From owner-freebsd-fs@FreeBSD.ORG  Tue Apr 14 15:52:35 2009
Return-Path: <owner-freebsd-fs@FreeBSD.ORG>
Delivered-To: freebsd-fs@freebsd.org
Received: from mx1.freebsd.org (mx1.freebsd.org [IPv6:2001:4f8:fff6::34])
	by hub.freebsd.org (Postfix) with ESMTP id 056D41065670
	for <freebsd-fs@freebsd.org>; Tue, 14 Apr 2009 15:52:35 +0000 (UTC)
	(envelope-from rmacklem@uoguelph.ca)
Received: from acadia.cs.uoguelph.ca (acadia.cs.uoguelph.ca [131.104.94.221])
	by mx1.freebsd.org (Postfix) with ESMTP id B63678FC12
	for <freebsd-fs@freebsd.org>; Tue, 14 Apr 2009 15:52:34 +0000 (UTC)
	(envelope-from rmacklem@uoguelph.ca)
Received: from muncher.cs.uoguelph.ca (muncher.cs.uoguelph.ca [131.104.91.102])
	by acadia.cs.uoguelph.ca (8.13.1/8.13.1) with ESMTP id n3EFqXxR008878; 
	Tue, 14 Apr 2009 11:52:33 -0400
Received: from localhost (rmacklem@localhost)
	by muncher.cs.uoguelph.ca (8.11.7p3+Sun/8.11.6) with ESMTP id
	n3EFx2S20621; Tue, 14 Apr 2009 11:59:02 -0400 (EDT)
X-Authentication-Warning: muncher.cs.uoguelph.ca: rmacklem owned process doing
	-bs
Date: Tue, 14 Apr 2009 11:59:02 -0400 (EDT)
From: Rick Macklem <rmacklem@uoguelph.ca>
X-X-Sender: rmacklem@muncher.cs.uoguelph.ca
To: Bruce Evans <brde@optusnet.com.au>
In-Reply-To: <20090414180826.J53102@delplex.bde.org>
Message-ID: <Pine.GSO.4.63.0904141110590.13047@muncher.cs.uoguelph.ca>
References: <Pine.GSO.4.63.0904121553050.3872@muncher.cs.uoguelph.ca>
	<20090413193936.A52183@delplex.bde.org>
	<Pine.GSO.4.63.0904131036310.27001@muncher.cs.uoguelph.ca>
	<20090414180826.J53102@delplex.bde.org>
MIME-Version: 1.0
Content-Type: TEXT/PLAIN; charset=US-ASCII; format=flowed
X-Scanned-By: MIMEDefang 2.63 on 131.104.94.221
Cc: freebsd-fs@freebsd.org
Subject: Re: changing semantics of the va_filerev (code review)
X-BeenThere: freebsd-fs@freebsd.org
X-Mailman-Version: 2.1.5
Precedence: list
List-Id: Filesystems <freebsd-fs.freebsd.org>
List-Unsubscribe: <http://lists.freebsd.org/mailman/listinfo/freebsd-fs>,
	<mailto:freebsd-fs-request@freebsd.org?subject=unsubscribe>
List-Archive: <http://lists.freebsd.org/pipermail/freebsd-fs>
List-Post: <mailto:freebsd-fs@freebsd.org>
List-Help: <mailto:freebsd-fs-request@freebsd.org?subject=help>
List-Subscribe: <http://lists.freebsd.org/mailman/listinfo/freebsd-fs>,
	<mailto:freebsd-fs-request@freebsd.org?subject=subscribe>
X-List-Received-Date: Tue, 14 Apr 2009 15:52:35 -0000


On Tue, 14 Apr 2009, Bruce Evans wrote:

[stuff snipped]
>
> Oops, I missed that since nfs's use of i_gen is indirect.  What does
> nfs do for file systems that don't detect removed files, e.g., msdosfs.
> vptofh and fhtovp routines seem to have too many differences.  E.g.,
An nfs client can always think that a file exists for a short period of
time (until client side caches time out) after it has been removed locally
or by another client, on the server.

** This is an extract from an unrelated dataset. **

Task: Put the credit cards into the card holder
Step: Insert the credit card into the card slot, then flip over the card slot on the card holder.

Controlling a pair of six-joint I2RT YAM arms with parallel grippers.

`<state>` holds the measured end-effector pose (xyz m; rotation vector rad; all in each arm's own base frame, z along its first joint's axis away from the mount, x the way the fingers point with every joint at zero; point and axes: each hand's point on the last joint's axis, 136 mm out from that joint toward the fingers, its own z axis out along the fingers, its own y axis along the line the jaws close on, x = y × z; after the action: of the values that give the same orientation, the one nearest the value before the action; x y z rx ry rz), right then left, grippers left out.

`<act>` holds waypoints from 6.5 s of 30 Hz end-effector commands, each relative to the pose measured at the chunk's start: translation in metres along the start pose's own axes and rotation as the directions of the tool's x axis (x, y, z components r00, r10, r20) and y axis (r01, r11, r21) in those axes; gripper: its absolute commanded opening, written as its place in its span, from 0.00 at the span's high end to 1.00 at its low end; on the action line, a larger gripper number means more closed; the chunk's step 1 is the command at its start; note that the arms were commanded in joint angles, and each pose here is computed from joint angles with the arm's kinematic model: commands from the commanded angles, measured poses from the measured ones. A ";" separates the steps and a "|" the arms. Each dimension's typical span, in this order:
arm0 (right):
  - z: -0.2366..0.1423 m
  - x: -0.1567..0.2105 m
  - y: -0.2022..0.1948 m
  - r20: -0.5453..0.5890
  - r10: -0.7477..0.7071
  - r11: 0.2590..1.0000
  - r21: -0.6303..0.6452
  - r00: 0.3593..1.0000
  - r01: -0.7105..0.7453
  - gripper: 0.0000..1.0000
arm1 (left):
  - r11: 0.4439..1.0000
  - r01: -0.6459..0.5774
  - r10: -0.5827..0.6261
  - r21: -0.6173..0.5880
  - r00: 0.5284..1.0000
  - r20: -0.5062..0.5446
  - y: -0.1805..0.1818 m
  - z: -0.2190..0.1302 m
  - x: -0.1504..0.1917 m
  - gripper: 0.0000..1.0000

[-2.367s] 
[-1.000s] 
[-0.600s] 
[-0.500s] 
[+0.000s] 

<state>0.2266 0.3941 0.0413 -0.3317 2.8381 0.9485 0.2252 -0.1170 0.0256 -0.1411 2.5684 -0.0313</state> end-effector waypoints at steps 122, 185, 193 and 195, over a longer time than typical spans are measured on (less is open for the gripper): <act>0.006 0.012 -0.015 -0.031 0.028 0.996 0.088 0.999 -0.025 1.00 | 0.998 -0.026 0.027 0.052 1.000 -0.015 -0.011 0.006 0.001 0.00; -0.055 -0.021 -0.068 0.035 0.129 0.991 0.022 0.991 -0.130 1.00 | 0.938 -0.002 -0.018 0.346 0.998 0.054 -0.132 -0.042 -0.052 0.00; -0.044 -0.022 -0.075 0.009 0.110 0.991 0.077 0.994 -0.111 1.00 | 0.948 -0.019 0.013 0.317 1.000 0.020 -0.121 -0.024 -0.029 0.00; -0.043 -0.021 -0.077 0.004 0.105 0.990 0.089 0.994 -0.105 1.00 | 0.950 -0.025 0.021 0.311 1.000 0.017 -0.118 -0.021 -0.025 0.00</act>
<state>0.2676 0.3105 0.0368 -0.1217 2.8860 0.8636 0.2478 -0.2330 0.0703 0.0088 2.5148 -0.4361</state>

The more serious failure occurs when
the i-node/directory entry gets reallocated. At that point, the client 
might access the attributes/data of the new file, thinking it was the old
file. (In the worst case, this could persist until the client does a
umount() of the file system.)

However, typically, unless it has the file open when the file is removed
locally on the server or by another client, nothing nasty will happen.
(And I think if the client has name caching disabled, nothing nasty can
happen.)

At least, that's my best guess at an answer.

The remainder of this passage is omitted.